Hartley & Zisserman, Chapter 19

Auto-Calibration

Recovering camera intrinsics without a calibration target. The absolute dual quadric, Kruppa equations, stratified self-calibration, and special cases like rotating cameras and planar motion.

Prerequisites: Chapter 8 (Single View Geometry) + Chapter 10 (Reconstruction).

Chapters

Simulations

Chapter 0: Why Auto-Calibration?

Traditional camera calibration requires a known calibration target (a checkerboard, a grid of control points). But what if you have only images of an unknown scene, taken by an unknown camera? Can you still recover the camera's intrinsic parameters?

Yes. Auto-calibration (or self-calibration) recovers the camera calibration matrix K from multiple views of an arbitrary scene, without any calibration target. The only requirement is some constraint on the cameras — typically that they share the same K, or that certain parameters (zero skew, known aspect ratio) are constant.

The fundamental principle: The image of the absolute conic ω = (KK^T)⁻¹ depends only on K, not on camera pose. If K is constant across views, then ω is the same in every image. This consistency constraint, combined with the reconstructed cameras, determines K.

What makes auto-calibration possible without a calibration target?

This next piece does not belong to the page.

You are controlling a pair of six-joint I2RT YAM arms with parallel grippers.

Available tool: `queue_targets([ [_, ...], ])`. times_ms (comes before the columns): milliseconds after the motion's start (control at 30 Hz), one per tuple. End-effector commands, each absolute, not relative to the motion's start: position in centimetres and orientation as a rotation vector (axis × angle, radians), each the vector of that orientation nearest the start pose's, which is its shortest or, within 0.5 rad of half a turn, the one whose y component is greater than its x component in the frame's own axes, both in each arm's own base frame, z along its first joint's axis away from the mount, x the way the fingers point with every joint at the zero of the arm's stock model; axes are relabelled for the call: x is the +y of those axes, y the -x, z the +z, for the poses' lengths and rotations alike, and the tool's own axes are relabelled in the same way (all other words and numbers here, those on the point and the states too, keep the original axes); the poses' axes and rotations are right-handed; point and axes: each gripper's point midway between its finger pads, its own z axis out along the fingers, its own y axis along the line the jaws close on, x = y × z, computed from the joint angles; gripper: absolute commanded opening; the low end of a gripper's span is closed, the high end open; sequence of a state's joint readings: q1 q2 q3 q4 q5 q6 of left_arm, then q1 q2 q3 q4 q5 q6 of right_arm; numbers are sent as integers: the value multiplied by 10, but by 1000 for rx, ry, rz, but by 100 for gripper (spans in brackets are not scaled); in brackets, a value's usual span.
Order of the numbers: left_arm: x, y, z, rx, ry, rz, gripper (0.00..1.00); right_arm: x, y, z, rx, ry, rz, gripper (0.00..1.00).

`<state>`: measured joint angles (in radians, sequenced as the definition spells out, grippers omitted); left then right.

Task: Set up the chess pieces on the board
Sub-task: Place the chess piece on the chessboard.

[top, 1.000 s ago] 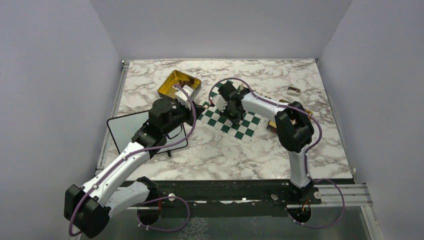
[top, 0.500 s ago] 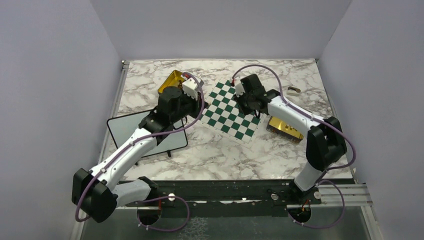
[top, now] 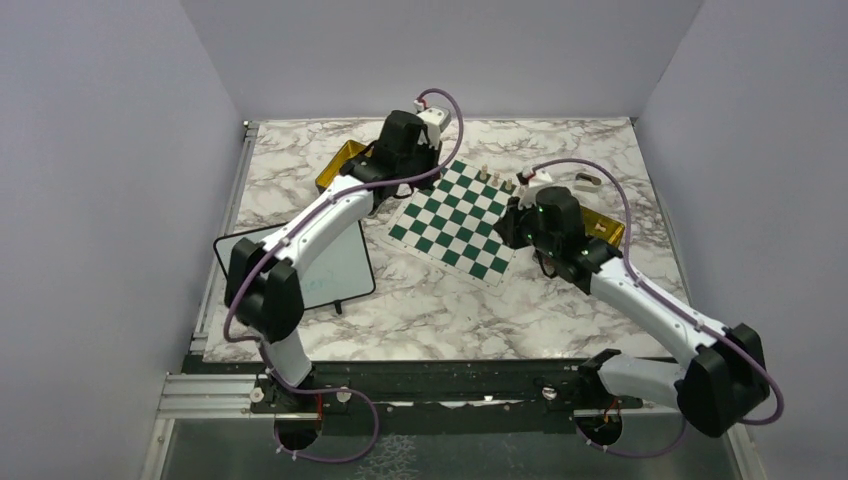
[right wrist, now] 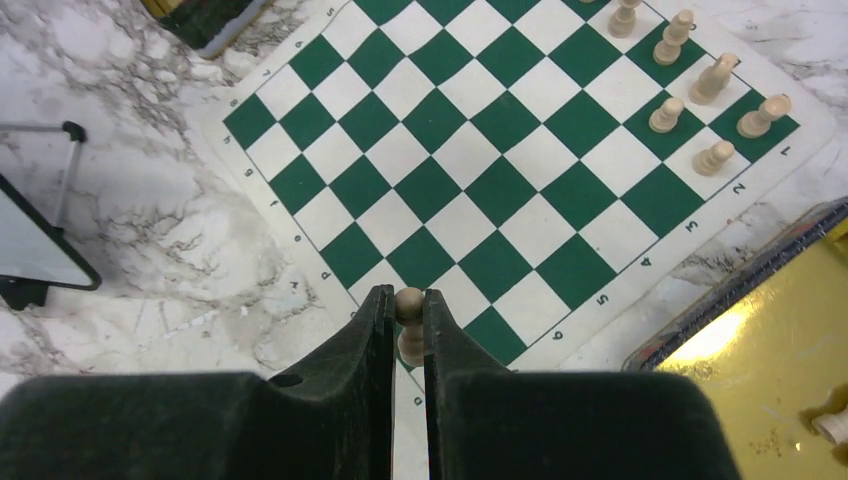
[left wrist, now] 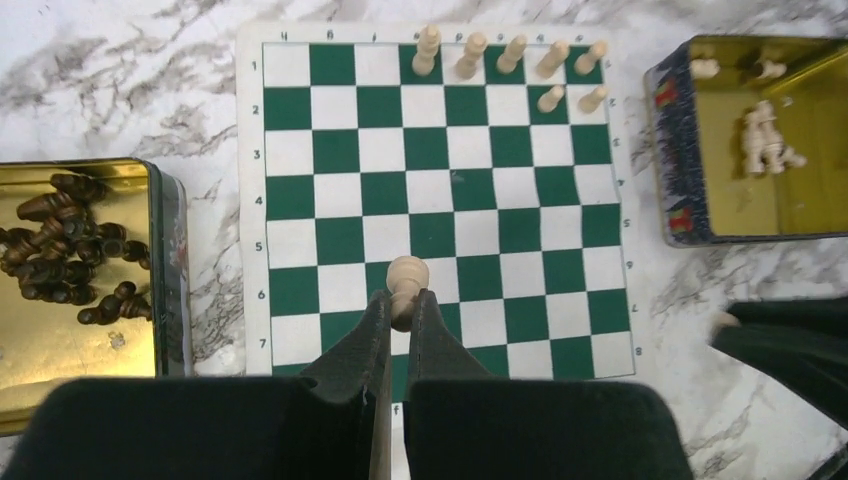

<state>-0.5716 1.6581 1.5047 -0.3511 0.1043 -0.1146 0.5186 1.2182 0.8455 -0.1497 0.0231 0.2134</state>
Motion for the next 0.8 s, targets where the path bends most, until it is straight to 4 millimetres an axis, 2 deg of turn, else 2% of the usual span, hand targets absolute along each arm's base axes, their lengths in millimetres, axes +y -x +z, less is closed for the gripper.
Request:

The image of the absolute conic ω depends only on K (not on pose), so if K is constant, ω must be the same in all views The fundamental matrix encodes K directly The scene must contain known 3D structures

Chapter 1: Algebraic Framework

Start with a projective reconstruction (P_i, {X_j}) from multiple views. The goal is to find the 4×4 upgrading homography H that transforms this into a metric reconstruction:

P_i^metric = P_i H⁻¹ = K_i[R_i | t_i]

H has 15 DOF (a general 4×4 projective transformation). If all cameras share the same K (5 unknowns), then the constraints from m cameras give 5m equations for 15 + 5 = 20 unknowns. With m ≥ 3 cameras, this is (over)determined.

The two approaches:
(1) Direct: Estimate the absolute dual quadric Q*_∞ in the projective frame, then extract H.
(2) Stratified: First upgrade to affine (find π_∞), then upgrade to metric (find Ω_∞).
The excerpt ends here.